* _The problem_:
Copy exactly, please, the lines of the data from its start through the line containing "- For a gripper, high".

━━━━━━━━━━━━━━━━

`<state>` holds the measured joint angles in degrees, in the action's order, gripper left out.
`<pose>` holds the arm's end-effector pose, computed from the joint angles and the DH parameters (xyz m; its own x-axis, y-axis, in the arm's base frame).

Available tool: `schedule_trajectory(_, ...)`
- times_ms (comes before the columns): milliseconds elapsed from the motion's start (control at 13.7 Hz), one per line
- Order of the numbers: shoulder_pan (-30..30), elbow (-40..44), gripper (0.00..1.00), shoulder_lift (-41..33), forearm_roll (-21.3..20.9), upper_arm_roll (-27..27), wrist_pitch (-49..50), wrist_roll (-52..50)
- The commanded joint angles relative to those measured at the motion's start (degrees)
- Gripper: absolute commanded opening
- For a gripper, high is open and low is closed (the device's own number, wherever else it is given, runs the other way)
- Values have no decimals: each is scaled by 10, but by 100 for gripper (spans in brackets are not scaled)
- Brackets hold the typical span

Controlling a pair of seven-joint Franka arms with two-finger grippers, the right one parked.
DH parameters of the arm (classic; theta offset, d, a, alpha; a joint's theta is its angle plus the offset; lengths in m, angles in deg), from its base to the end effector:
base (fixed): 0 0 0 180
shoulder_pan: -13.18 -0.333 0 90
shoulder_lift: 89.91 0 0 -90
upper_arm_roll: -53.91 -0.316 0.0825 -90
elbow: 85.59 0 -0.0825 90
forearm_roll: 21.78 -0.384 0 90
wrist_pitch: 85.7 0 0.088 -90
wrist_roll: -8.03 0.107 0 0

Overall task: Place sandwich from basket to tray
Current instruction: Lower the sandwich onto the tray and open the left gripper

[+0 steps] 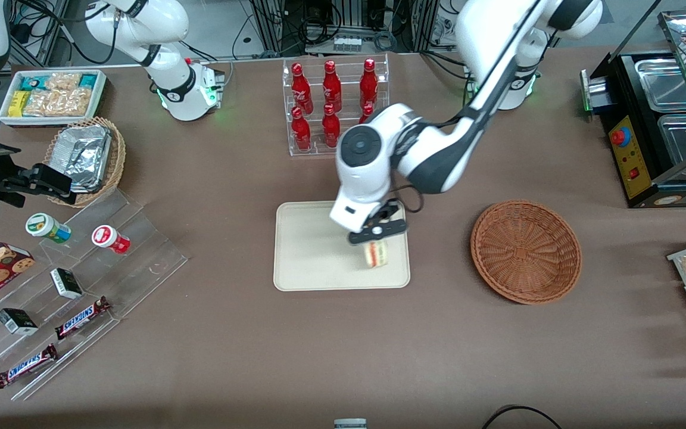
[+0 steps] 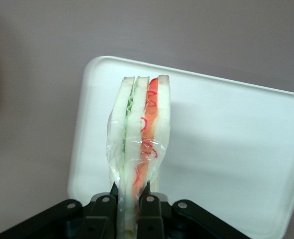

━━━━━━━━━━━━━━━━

* _Exercise answer_:
`<state>` holds the measured joint angles in degrees, in the action's order, gripper left out.
`<pose>` holds the arm's end-effector pose, computed from the joint angles and the DH parameters (xyz m; its own x-axis, y-axis, in the arm's base frame).

Available tool: `schedule_trajectory(_, ...)`
- times_ms (comes before the columns): milliseconds elapsed from the motion's start (control at 13.7 Hz), one per line
- Order of the numbers: shoulder_pan (-30..30), elbow (-40..44), gripper (0.00..1.00), shoulder_lift (-41..33), forearm_roll (-21.3..20.9), upper_arm_roll (-27..27), wrist_pitch (-49..50), wrist_roll (-52..50)
- The commanded joint angles relative to those measured at the motion's start (degrees)
- Gripper: absolute commanded opening
- For a gripper, high is open and low is closed (the device's own number, wherever else it is given, runs the other way)

The work on this exercise has been finished.